▶ [TASK ITEM]
Restate word for word every line from the top of the data below down through the line that holds "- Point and".

Segment Start: INFORMATION SHOWN

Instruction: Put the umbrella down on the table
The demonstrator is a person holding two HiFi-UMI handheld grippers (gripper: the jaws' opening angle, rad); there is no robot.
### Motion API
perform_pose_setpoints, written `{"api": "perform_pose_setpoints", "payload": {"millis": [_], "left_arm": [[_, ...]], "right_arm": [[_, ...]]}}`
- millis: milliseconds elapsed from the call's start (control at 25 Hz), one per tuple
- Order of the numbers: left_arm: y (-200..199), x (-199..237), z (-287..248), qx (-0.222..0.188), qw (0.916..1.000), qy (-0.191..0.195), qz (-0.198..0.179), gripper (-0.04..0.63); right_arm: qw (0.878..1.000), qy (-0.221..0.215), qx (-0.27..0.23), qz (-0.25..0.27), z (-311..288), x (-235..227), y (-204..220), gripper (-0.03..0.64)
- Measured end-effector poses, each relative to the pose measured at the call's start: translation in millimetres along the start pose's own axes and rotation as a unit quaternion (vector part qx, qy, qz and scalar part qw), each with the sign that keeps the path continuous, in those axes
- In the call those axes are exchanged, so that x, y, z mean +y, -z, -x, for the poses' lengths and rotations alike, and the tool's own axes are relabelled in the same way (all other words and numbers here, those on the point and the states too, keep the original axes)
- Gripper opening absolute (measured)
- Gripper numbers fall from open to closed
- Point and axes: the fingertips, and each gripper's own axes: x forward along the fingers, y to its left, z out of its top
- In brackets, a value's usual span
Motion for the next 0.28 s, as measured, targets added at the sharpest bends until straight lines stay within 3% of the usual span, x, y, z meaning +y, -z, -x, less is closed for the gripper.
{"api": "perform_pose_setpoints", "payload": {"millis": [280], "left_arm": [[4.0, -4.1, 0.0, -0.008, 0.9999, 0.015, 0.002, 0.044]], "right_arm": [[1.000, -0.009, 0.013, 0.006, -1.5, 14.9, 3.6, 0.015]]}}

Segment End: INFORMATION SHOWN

▶ [EXERCISE SOLUTION]
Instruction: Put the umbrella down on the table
The demonstrator is a person holding two HiFi-UMI handheld grippers (gripper: the jaws' opening angle, rad); there is no robot.
### Motion API
perform_pose_setpoints, written `{"api": "perform_pose_setpoints", "payload": {"millis": [_], "left_arm": [[_, ...]], "right_arm": [[_, ...]]}}`
- millis: milliseconds elapsed from the call's start (control at 25 Hz), one per tuple
- Order of the numbers: left_arm: y (-200..199), x (-199..237), z (-287..248), qx (-0.222..0.188), qw (0.916..1.000), qy (-0.191..0.195), qz (-0.198..0.179), gripper (-0.04..0.63); right_arm: qw (0.878..1.000), qy (-0.221..0.215), qx (-0.27..0.23), qz (-0.25..0.27), z (-311..288), x (-235..227), y (-204..220), gripper (-0.03..0.64)
- Measured end-effector poses, each relative to the pose measured at the call's start: translation in millimetres along the start pose's own axes and rotation as a unit quaternion (vector part qx, qy, qz and scalar part qw), each with the sign that keeps the path continuous, in those axes
- In the call those axes are exchanged, so that x, y, z mean +y, -z, -x, for the poses' lengths and rotations alike, and the tool's own axes are relabelled in the same way (all other words and numbers here, those on the point and the states too, keep the original axes)
- Gripper opening absolute (measured)
- Gripper numbers fall from open to closed
- Point and axes: the fingertips, and each gripper's own axes: x forward along the fingers, y to its left, z out of its top

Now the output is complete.